BEGIN The input

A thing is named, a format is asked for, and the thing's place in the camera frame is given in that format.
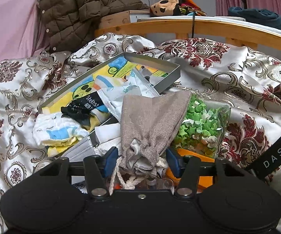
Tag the clear plastic zip bag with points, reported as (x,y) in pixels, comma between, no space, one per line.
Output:
(121,95)

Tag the white gauze cloth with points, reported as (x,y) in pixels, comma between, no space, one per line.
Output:
(57,126)

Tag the brown quilted jacket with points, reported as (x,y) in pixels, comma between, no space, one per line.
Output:
(69,12)

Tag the floral satin blanket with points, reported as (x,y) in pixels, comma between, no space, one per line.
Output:
(247,90)

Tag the small white carton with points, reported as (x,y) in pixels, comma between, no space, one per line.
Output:
(78,186)

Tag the grey tray with colourful drawing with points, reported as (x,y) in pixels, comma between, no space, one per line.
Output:
(152,59)

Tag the clear plastic bottle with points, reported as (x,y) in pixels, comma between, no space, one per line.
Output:
(164,182)

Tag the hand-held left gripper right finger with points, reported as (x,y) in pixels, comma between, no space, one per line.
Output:
(173,162)

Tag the black sachet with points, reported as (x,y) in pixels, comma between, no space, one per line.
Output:
(82,107)

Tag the orange plastic object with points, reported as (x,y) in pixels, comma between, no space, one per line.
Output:
(196,154)

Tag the wooden bed frame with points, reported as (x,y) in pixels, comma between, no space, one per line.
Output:
(216,28)

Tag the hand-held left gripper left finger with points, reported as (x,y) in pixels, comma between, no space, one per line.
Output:
(111,158)

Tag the pink bed sheet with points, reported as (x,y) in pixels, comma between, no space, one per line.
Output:
(8,17)

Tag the dark teal cloth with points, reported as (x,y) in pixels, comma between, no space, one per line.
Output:
(257,15)

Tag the bag of green paper stars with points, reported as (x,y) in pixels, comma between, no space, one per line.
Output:
(199,129)

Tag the tan and black plush toy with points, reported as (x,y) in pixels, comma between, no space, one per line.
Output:
(164,7)

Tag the yellow black plush toy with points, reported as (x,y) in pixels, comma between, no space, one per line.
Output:
(191,6)

END The input

- **Task to complete**:
Could you copy every line from the records that has "hand" in it?

- **Answer section**:
Tag the hand-held left gripper right finger with points, reported as (x,y) in pixels, comma between, no space, one per line.
Tag the hand-held left gripper left finger with points, reported as (x,y) in pixels, comma between, no space, one per line.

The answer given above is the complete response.